→ EXERCISE OBJECTIVE
Go through the data below and return each line where the string "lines" appears.

→ THE RECORDS
==============================
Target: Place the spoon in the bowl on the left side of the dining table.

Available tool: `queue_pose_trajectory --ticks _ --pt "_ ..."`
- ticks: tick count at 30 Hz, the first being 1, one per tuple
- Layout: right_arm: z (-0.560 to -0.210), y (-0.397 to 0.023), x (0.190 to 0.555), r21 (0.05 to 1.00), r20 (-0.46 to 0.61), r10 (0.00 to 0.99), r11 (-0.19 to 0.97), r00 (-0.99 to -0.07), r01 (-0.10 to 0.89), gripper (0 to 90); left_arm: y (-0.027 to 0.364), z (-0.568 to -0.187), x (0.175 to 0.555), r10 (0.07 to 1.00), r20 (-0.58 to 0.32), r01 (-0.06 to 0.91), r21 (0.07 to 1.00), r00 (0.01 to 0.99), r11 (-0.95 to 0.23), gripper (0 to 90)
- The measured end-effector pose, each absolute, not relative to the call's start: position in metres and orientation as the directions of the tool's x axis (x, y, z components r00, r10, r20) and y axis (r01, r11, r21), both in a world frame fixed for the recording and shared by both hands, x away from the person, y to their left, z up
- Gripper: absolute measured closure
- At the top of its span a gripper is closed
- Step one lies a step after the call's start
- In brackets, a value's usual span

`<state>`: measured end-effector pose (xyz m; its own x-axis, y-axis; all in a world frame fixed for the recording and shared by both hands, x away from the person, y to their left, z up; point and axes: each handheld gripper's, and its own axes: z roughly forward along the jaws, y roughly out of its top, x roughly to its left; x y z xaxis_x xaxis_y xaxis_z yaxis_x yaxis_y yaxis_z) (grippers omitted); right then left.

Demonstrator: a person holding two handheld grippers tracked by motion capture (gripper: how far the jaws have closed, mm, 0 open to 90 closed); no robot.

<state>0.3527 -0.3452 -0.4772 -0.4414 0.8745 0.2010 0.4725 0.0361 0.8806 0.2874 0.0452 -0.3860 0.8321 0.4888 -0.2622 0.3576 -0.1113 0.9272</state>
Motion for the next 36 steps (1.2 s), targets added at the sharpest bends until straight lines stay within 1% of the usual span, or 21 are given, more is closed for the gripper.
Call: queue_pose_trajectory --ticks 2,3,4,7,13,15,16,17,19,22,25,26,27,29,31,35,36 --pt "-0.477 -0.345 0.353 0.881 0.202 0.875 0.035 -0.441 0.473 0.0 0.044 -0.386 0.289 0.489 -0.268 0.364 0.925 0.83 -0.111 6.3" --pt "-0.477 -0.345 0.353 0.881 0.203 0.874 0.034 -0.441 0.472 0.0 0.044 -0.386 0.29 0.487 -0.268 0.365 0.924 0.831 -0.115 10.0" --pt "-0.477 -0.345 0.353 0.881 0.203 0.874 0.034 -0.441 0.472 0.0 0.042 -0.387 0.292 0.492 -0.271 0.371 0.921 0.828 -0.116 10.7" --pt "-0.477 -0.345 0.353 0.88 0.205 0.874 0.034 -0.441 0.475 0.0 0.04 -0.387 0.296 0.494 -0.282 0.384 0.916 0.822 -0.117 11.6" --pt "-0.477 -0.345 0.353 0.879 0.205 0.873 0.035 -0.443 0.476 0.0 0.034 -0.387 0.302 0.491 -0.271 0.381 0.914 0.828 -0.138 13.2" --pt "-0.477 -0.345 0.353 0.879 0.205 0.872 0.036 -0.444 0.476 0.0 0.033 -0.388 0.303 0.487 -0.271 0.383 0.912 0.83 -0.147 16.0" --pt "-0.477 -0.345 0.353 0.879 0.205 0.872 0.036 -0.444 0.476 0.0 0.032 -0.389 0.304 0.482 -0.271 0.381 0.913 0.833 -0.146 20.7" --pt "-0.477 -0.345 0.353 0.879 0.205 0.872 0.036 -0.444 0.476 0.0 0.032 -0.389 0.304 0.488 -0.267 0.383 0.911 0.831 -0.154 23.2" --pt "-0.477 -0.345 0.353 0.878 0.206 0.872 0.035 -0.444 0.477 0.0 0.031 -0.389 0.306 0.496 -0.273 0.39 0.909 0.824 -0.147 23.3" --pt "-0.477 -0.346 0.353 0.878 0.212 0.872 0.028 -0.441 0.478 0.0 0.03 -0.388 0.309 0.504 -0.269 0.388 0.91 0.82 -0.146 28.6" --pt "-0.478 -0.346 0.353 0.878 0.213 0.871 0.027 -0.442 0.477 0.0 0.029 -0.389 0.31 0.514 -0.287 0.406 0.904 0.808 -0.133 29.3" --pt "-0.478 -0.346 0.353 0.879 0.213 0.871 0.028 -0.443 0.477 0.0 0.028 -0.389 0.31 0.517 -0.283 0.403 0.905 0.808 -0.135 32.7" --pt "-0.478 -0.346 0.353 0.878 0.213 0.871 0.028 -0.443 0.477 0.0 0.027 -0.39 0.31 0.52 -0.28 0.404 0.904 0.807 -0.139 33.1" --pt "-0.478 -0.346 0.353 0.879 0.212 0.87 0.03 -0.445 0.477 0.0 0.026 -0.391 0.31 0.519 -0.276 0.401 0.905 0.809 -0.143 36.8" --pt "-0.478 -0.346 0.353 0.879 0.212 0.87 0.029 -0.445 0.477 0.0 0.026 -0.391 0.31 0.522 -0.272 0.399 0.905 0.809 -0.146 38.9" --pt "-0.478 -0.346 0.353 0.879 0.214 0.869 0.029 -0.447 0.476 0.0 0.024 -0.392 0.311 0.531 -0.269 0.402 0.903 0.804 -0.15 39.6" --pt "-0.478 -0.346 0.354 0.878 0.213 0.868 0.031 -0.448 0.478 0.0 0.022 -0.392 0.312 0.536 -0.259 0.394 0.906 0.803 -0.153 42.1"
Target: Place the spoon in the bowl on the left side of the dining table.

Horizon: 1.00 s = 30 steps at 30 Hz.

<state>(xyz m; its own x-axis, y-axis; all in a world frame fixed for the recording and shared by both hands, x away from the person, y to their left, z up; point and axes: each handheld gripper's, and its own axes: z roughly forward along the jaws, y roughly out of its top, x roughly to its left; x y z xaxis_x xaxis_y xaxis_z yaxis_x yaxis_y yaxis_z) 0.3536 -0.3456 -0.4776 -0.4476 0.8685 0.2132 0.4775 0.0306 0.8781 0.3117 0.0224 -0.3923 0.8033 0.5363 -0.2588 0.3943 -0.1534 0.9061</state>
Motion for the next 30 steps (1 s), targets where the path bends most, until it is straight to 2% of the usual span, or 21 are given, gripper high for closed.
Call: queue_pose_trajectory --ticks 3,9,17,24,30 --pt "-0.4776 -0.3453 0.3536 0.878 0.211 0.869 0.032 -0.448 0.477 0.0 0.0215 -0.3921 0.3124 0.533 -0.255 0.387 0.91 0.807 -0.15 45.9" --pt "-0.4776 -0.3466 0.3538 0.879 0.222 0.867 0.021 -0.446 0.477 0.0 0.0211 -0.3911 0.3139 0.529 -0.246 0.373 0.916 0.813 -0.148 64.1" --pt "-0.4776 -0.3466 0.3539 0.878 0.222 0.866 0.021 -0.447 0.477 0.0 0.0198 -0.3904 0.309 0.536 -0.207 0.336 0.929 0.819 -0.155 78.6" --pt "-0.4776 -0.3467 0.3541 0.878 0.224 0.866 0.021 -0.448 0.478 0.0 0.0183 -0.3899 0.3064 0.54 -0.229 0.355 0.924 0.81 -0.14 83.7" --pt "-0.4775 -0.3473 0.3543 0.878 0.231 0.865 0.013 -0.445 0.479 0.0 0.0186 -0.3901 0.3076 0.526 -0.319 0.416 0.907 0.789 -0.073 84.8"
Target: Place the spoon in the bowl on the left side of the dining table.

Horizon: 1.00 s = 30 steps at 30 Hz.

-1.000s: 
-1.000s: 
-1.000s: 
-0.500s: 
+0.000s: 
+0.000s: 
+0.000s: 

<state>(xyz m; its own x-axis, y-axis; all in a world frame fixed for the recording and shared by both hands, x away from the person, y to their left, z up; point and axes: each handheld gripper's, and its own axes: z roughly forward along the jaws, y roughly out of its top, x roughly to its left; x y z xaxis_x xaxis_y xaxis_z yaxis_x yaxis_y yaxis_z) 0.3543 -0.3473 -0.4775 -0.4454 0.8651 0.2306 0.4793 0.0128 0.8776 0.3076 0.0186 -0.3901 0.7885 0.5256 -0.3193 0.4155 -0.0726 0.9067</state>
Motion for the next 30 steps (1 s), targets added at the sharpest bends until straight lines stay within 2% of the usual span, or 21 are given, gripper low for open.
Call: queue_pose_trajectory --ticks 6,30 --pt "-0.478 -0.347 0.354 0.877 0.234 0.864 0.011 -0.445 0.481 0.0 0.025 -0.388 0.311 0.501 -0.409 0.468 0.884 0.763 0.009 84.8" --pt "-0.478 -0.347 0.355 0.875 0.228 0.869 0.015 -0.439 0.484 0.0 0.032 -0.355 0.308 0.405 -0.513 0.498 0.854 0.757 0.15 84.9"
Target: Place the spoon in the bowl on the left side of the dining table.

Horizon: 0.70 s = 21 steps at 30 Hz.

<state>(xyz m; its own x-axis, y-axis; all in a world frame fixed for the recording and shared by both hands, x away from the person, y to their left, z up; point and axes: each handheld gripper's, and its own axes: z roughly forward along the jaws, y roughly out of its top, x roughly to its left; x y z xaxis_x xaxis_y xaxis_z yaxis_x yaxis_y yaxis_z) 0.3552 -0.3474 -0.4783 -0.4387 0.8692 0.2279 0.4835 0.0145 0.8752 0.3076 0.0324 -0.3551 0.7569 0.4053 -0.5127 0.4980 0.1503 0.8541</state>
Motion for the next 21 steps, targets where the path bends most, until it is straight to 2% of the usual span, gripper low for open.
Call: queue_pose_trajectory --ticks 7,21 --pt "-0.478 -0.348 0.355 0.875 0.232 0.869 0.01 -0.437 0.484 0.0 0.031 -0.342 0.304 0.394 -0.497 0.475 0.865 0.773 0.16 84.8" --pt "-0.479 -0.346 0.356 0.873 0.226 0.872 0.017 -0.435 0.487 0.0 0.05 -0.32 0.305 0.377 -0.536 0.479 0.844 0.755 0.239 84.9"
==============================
→ THE COMPLETED TASK
Motion for the next 36 steps (1.2 s), targets added at the sharpest bends until straight lines stay within 1% of the usual span, or 21 are given, more is closed for the gripper.
Motion for the next 30 steps (1 s), targets added at the sharpest bends until straight lines stay within 2% of the usual span, or 21 are given, gripper low for open.

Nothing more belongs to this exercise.